Extracted entries ->
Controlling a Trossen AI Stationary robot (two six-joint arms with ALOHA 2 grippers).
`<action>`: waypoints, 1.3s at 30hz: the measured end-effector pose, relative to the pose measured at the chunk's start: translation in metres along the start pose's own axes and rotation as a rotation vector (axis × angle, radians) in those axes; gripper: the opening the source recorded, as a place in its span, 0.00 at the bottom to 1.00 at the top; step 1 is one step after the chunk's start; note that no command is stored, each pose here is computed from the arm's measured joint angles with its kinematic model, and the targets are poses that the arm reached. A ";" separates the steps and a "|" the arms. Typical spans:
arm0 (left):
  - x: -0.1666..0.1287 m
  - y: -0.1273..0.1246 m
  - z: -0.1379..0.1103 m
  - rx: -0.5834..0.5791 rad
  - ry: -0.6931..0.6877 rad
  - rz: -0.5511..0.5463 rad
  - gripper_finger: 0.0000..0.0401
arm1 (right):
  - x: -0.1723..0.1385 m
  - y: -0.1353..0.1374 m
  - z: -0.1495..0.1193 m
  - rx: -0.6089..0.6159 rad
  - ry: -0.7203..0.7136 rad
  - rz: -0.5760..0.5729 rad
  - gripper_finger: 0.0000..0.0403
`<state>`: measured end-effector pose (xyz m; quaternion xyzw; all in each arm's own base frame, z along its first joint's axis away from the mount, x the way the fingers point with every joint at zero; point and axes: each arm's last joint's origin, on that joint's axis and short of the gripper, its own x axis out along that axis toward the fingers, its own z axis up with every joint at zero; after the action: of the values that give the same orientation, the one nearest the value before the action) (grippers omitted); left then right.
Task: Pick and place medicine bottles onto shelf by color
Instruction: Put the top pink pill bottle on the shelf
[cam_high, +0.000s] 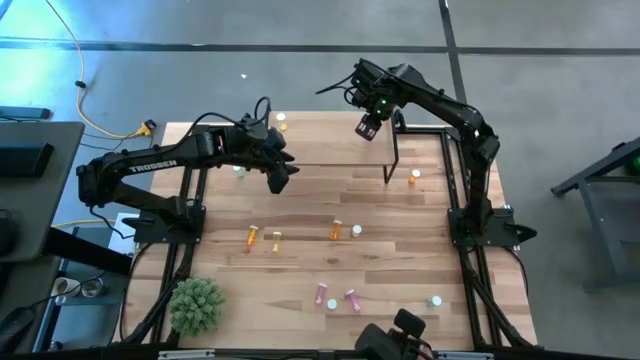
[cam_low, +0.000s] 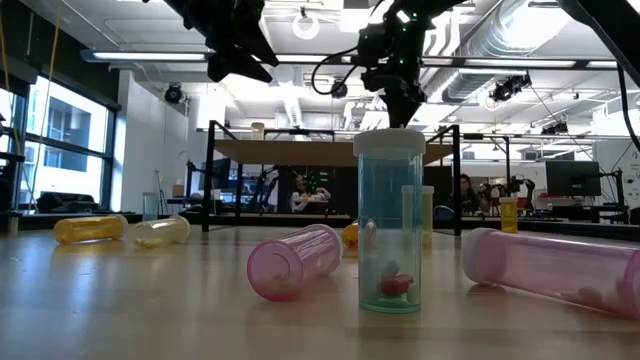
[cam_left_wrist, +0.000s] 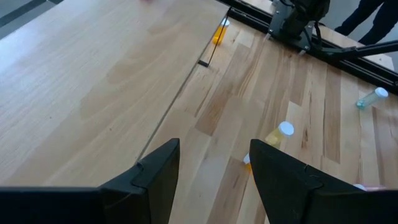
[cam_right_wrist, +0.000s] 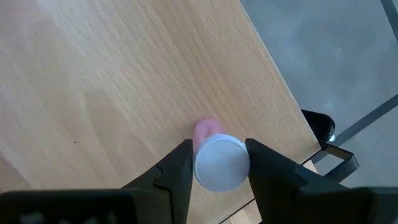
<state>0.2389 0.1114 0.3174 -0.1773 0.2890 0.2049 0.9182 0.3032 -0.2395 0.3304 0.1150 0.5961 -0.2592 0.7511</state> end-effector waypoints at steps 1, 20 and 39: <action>0.000 0.000 0.000 0.000 0.000 0.000 0.46 | 0.000 0.000 0.000 -0.001 0.000 0.000 0.36; 0.000 0.000 -0.001 0.000 0.007 0.002 0.46 | 0.000 0.000 0.000 0.025 -0.003 -0.001 0.40; 0.000 0.000 -0.001 0.000 0.008 0.001 0.46 | -0.020 -0.002 -0.003 0.064 -0.079 -0.009 0.40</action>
<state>0.2385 0.1111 0.3167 -0.1778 0.2928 0.2048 0.9169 0.2962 -0.2343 0.3491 0.1258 0.5581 -0.2859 0.7687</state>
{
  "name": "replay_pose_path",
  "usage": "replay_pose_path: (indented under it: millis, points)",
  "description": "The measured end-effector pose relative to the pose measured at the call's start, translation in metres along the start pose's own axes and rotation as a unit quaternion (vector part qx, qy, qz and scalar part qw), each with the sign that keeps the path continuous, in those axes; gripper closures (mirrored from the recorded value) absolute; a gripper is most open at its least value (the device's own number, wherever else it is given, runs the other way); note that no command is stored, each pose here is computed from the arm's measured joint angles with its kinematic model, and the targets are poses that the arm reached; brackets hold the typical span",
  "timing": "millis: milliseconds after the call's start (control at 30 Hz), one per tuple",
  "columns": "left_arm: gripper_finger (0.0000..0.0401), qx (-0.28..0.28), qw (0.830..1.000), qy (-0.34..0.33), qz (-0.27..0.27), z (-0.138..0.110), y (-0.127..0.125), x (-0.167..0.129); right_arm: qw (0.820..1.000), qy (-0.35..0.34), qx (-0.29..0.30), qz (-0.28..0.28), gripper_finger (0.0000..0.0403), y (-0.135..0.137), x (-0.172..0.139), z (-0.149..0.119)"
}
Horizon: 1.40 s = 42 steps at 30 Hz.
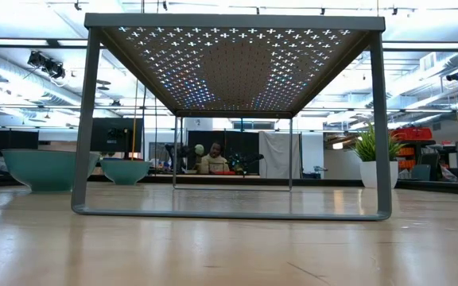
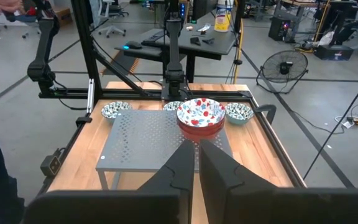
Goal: Pick & Place Mini bowls
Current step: Put the top green bowl on the shelf
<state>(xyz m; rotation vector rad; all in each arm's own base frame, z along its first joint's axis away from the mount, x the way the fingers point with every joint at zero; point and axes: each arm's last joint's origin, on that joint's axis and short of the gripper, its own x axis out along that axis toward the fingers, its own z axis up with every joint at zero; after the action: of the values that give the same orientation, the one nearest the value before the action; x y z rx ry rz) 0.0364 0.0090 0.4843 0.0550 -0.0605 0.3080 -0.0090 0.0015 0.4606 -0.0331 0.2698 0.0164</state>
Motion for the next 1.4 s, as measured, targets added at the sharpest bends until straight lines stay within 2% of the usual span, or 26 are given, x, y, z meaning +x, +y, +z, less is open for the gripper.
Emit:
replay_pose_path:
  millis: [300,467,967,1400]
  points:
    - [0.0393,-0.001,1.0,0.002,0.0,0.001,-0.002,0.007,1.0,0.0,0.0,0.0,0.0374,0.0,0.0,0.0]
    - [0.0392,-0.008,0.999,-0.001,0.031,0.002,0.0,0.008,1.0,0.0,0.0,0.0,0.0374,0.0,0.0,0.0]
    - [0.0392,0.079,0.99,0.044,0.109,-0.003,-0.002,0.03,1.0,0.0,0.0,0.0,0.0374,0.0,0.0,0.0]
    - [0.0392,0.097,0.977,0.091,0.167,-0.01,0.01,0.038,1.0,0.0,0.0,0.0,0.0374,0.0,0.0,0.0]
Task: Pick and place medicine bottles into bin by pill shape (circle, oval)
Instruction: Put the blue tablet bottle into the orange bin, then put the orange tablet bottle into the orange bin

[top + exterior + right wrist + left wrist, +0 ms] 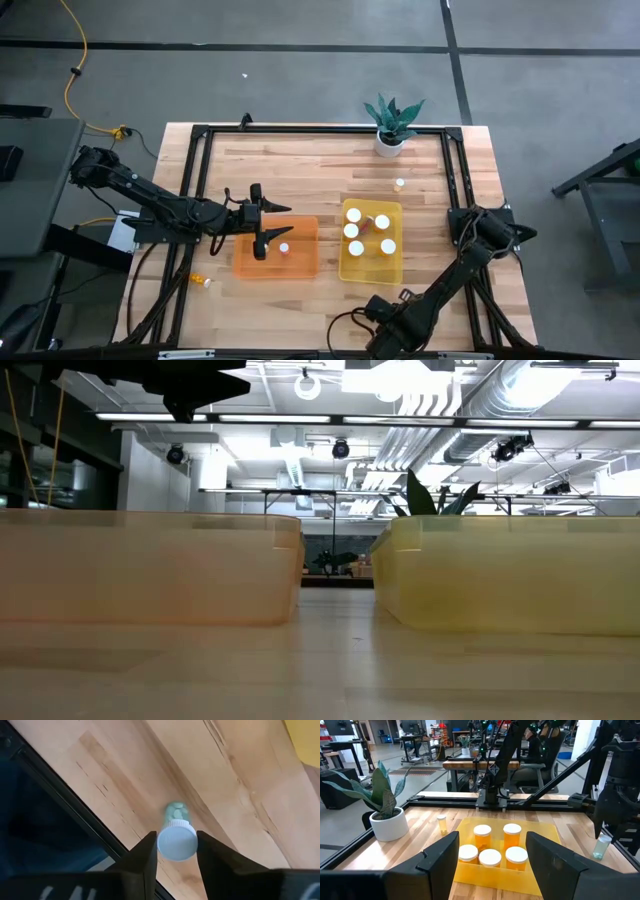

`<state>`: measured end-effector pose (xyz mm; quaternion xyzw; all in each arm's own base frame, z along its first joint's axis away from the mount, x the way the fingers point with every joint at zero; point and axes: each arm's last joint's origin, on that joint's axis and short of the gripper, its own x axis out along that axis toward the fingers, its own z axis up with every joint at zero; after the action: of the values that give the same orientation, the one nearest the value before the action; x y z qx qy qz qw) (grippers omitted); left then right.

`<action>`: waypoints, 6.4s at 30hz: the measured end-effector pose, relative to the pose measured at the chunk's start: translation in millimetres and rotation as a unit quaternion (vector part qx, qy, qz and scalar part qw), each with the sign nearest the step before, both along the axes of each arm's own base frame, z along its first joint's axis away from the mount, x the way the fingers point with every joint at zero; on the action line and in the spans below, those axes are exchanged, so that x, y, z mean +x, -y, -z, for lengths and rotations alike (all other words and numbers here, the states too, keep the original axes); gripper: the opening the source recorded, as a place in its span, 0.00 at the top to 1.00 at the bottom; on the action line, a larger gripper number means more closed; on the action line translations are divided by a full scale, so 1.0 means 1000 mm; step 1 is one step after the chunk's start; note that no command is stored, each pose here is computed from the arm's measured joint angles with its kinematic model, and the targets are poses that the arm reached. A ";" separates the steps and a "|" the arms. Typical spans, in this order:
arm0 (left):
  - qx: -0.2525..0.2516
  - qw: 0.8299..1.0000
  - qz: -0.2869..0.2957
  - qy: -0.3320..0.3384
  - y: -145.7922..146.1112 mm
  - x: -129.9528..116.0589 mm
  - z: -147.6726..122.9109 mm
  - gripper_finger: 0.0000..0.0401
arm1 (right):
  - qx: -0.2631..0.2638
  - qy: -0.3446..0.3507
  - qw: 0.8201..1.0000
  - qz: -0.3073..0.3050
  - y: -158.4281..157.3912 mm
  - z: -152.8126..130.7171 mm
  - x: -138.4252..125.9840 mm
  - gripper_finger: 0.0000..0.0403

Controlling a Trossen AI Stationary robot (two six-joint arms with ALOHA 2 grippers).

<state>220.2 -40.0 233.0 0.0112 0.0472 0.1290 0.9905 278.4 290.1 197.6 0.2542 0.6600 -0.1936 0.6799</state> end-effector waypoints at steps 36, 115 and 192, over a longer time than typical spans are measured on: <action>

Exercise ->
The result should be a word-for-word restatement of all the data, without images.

Exercise response ->
Controlling a Trossen AI Stationary robot (two six-joint arms with ALOHA 2 grippers).
`<action>`: waypoints, 1.3s at 30hz: the measured end-effector pose, relative to the pose measured at the chunk's start: translation in metres along the start pose's own axes and rotation as a rotation vector (axis × angle, radians) in those axes; gripper: the opening the source recorded, as a place in its span, 0.00 at the bottom to 1.00 at the top; step 1 is one step after the chunk's start; note that no command is stored, each pose here is computed from the arm's measured joint angles with its kinematic model, and the targets are poses that the arm reached. A ";" separates the steps and a "|" the arms. Typical spans:
arm0 (left):
  - x: -0.1666..0.1287 m
  - y: -0.1273..0.1246 m
  - z: -0.1379..0.1103 m
  - rx: -0.5834..0.5791 rad
  - ry: -0.6931..0.6877 rad
  - rz: -0.5511..0.5463 rad
  - gripper_finger: 0.0000..0.0401
arm1 (right):
  - x: -0.1723..0.1385 m
  - y: -0.1353..0.1374 m
  - z: -0.1495..0.1193 m
  - rx: -0.6089..0.6159 rad
  - ry: -0.7203..0.7136 rad
  - rz: -0.5760..0.5729 rad
  - gripper_finger: 0.0000..0.0403
`<state>`: measured end-effector pose (xyz m; quaternion xyzw; all in each arm's own base frame, z along its first joint's axis away from the mount, x the way the fingers point with every joint at zero; point and axes: each arm's last joint's origin, on that joint's axis and short of the gripper, its own x axis out along that axis toward the fingers, its own z axis up with every joint at zero; after the action: of the values that give the same orientation, the one nearest the value before the action) (grippers omitted); left then right.
Task: Pick and place medicine bottles onto shelf by color
Instruction: Put the top pink pill bottle on the shelf
[cam_high, +0.000s] 
[cam_low, +0.000s] 
[cam_left_wrist, +0.000s] 
[cam_right_wrist, +0.000s] 
<state>0.2389 0.1114 0.3174 -0.1773 0.2890 0.2049 0.9182 0.3032 -0.2395 0.3304 0.1150 0.5961 -0.2592 0.7511</state> end-effector waypoints at steps 1, 20 and 39: <action>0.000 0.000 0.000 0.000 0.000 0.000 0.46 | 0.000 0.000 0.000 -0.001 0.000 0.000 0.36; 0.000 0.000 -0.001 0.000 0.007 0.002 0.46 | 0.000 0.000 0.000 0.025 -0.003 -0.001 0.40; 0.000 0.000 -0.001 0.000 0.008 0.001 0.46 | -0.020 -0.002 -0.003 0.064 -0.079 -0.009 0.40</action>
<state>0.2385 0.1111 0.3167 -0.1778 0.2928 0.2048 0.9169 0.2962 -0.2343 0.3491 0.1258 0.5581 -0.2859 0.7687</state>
{
  "name": "replay_pose_path",
  "usage": "replay_pose_path: (indented under it: millis, points)",
  "description": "The measured end-effector pose relative to the pose measured at the call's start, translation in metres along the start pose's own axes and rotation as a unit quaternion (vector part qx, qy, qz and scalar part qw), each with the sign that keeps the path continuous, in those axes; gripper closures (mirrored from the recorded value) absolute; a gripper is most open at its least value (the device's own number, wherever else it is given, runs the other way); note that no command is stored, each pose here is computed from the arm's measured joint angles with its kinematic model, and the targets are poses that the arm reached; brackets hold the typical span",
  "timing": "millis: milliseconds after the call's start (control at 30 Hz), one per tuple",
  "columns": "left_arm: gripper_finger (0.0000..0.0401), qx (-0.28..0.28), qw (0.830..1.000), qy (-0.34..0.33), qz (-0.27..0.27), z (-0.138..0.110), y (-0.127..0.125), x (-0.167..0.129); right_arm: qw (0.820..1.000), qy (-0.35..0.34), qx (-0.29..0.30), qz (-0.28..0.28), gripper_finger (0.0000..0.0403), y (-0.135..0.137), x (-0.172..0.139), z (-0.149..0.119)"
}
Horizon: 1.40 s = 42 steps at 30 Hz.
Goal: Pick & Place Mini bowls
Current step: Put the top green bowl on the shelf
<state>(xyz m; rotation vector rad; all in each arm's own base frame, z along its first joint's axis away from the mount, x the way the fingers point with every joint at zero; point and axes: each arm's last joint's origin, on that joint's axis and short of the gripper, its own x axis out along that axis toward the fingers, its own z axis up with every joint at zero; after the action: of the values that give the same orientation, the one nearest the value before the action; x y z rx ry rz) 0.0364 0.0090 0.4843 0.0550 -0.0605 0.3080 -0.0090 0.0015 0.4606 -0.0331 0.2698 0.0164</state>
Motion for the next 1.4 s, as measured, targets added at the sharpest bends until straight lines stay within 2% of the usual span, or 26 are given, x, y, z meaning +x, +y, +z, less is open for the gripper.
Emit:
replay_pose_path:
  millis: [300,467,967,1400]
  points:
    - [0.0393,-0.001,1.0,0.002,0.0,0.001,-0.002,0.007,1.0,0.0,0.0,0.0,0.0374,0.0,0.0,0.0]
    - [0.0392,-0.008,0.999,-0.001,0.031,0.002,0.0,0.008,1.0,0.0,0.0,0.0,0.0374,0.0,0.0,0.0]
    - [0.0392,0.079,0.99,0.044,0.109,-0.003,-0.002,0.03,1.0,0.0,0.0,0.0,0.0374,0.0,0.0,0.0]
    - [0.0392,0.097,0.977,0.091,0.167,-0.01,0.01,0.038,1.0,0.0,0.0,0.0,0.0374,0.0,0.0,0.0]
Task: Pick and place medicine bottles into bin by pill shape (circle, oval)
Instruction: Put the blue tablet bottle into the orange bin, then put the orange tablet bottle into the orange bin

[top + exterior + right wrist + left wrist, +0 ms] 

`<state>`: measured end-effector pose (xyz mm; quaternion xyzw; all in each arm's own base frame, z along its first joint's axis away from the mount, x the way the fingers point with every joint at zero; point and axes: each arm's last joint's origin, on that joint's axis and short of the gripper, its own x axis out along that axis toward the fingers, its own z axis up with every joint at zero; after the action: of the values that give the same orientation, the one nearest the value before the action; x y z qx qy qz qw) (grippers omitted); left then right.

`<action>`: waypoints, 6.4s at 30hz: the measured end-effector pose, relative to the pose measured at the chunk's start: translation in millimetres and rotation as a unit quaternion (vector part qx, qy, qz and scalar part qw), each with the sign nearest the step before, both along the axes of each arm's own base frame, z along its first joint's axis away from the mount, x the way the fingers point with every joint at zero; on the action line and in the spans below, those axes are exchanged, so that x, y, z mean +x, -y, -z, for lengths and rotations alike (all other words and numbers here, the states too, keep the original axes); gripper: the opening the source recorded, as a place in its span, 0.00 at the top to 1.00 at the bottom; on the action line, a larger gripper number means more closed; on the action line translations are divided by a full scale, so 1.0 means 1000 mm; step 1 is one step after the chunk's start; note that no command is stored, each pose here is computed from the arm's measured joint angles with its kinematic model, and the targets are poses that the arm reached. A ";" separates the steps and a "|" the arms. Typical spans, in this order:
arm0 (left):
  - qx: -0.2525..0.2516
  - qw: 0.8299..1.0000
  - qz: -0.2869..0.2957
  - qy: -0.3320..0.3384
  - y: -145.7922..146.1112 mm
  - x: -129.9528..116.0589 mm
  - z: -147.6726..122.9109 mm
  - gripper_finger: 0.0000..0.0401
arm1 (right):
  - qx: -0.2631..0.2638
  - qy: -0.3446..0.3507
  - qw: 0.8201..1.0000
  - qz: -0.3073..0.3050
  - y: -158.4281..157.3912 mm
  - z: -152.8126..130.7171 mm
  - x: -138.4252..125.9840 mm
  - gripper_finger: 0.0000..0.0403

Controlling a Trossen AI Stationary robot (two six-joint arms with ALOHA 2 grippers).

<state>220.2 -40.0 233.0 0.0112 0.0472 0.1290 0.9905 278.4 290.1 197.6 0.2542 0.6600 -0.1936 0.6799</state> end-effector waypoints at steps 36, 115 and 192, over a longer time than typical spans are measured on: <action>

Output for the exercise is now complete.